» **WHAT IS REQUIRED**:
When you reach the listing, restate it word for word, leaving nothing out.

» **RECORDED INFORMATION**:

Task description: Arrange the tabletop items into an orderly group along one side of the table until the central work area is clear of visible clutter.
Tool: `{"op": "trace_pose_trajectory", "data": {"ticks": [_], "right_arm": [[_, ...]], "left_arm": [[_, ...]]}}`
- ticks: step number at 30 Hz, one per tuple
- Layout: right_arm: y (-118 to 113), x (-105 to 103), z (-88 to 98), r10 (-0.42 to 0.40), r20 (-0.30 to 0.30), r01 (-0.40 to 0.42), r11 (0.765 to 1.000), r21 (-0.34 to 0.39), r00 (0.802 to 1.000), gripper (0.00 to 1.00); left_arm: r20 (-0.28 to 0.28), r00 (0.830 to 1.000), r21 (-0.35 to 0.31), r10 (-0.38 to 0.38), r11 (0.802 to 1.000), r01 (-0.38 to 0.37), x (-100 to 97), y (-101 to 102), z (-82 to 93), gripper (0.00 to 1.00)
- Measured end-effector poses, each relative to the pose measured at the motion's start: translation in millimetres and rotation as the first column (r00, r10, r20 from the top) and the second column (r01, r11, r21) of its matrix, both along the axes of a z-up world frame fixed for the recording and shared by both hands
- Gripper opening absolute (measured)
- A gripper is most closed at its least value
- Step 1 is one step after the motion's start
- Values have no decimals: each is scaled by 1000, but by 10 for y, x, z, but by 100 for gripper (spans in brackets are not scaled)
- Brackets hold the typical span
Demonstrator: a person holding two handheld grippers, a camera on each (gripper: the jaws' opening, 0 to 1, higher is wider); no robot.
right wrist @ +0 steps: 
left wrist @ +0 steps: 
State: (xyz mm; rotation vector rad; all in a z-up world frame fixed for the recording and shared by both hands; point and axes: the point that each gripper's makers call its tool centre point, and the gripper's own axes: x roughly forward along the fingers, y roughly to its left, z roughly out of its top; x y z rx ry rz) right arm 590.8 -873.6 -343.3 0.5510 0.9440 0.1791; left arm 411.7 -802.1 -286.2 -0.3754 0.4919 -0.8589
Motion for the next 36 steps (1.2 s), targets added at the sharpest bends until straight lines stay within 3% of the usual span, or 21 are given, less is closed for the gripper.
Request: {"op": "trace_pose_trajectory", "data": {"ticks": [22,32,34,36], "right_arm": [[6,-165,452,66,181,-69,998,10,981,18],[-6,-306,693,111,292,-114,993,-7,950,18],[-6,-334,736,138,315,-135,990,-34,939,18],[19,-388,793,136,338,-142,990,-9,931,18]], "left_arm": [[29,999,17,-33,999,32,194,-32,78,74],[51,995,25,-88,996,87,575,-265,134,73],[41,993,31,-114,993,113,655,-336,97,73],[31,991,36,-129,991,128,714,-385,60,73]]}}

» **EXERCISE RESULT**:
Task description: Arrange the tabletop items into an orderly group along one side of the table until the central work area is clear of visible clutter.
Tool: `{"op": "trace_pose_trajectory", "data": {"ticks": [_], "right_arm": [[_, ...]], "left_arm": [[_, ...]]}}`
- ticks: step number at 30 Hz, one per tuple
- Layout: right_arm: y (-118 to 113), x (-105 to 103), z (-88 to 98), r10 (-0.42 to 0.40), r20 (-0.30 to 0.30), r01 (-0.40 to 0.42), r11 (0.765 to 1.000), r21 (-0.34 to 0.39), r00 (0.802 to 1.000), gripper (0.00 to 1.00); left_arm: r20 (-0.28 to 0.28), r00 (0.830 to 1.000), r21 (-0.35 to 0.31), r10 (-0.38 to 0.38), r11 (0.802 to 1.000), r01 (-0.38 to 0.37), x (-100 to 97), y (-101 to 102), z (-82 to 93), gripper (0.00 to 1.00)
- Measured end-effector poses, each relative to the pose measured at the motion's start: translation in millimetres and rotation as the first column (r00, r10, r20 from the top) and the second column (r01, r11, r21) of its matrix, both along the axes of a z-up world frame fixed for the recording and shared by both hands
- Gripper opening absolute (measured)
- A gripper is most closed at its least value
- Step 1 is one step after the motion's start
- Values have no decimals: each is scaled by 1000, but by 10 for y, x, z, but by 100 for gripper (spans in brackets are not scaled)
- Brackets hold the typical span
Demonstrator: a person holding two handheld grippers, a camera on each (gripper: the jaws' opening, 0 to 1, higher is wider); no robot.
right wrist @ +0 steps: 
left wrist @ +0 steps: 
State: (xyz mm; rotation vector rad; all in a z-up world frame fixed for the recording and shared by both hands; point and axes: the point that each gripper's makers call its tool centre point, and the gripper's own axes: x roughly forward along the fingers, y roughly to its left, z roughly out of its top; x y z rx ry rz) right arm 590.8 -873.6 -343.3 0.5510 0.9440 0.1791; left arm 411.7 -802.1 -286.2 -0.3754 0.4919 -0.8589
Motion for the next 36 steps (1.2 s), targets added at the sharpest bends until straight lines stay within 3% of the usual span, or 21 are given, less is closed for the gripper.
Request: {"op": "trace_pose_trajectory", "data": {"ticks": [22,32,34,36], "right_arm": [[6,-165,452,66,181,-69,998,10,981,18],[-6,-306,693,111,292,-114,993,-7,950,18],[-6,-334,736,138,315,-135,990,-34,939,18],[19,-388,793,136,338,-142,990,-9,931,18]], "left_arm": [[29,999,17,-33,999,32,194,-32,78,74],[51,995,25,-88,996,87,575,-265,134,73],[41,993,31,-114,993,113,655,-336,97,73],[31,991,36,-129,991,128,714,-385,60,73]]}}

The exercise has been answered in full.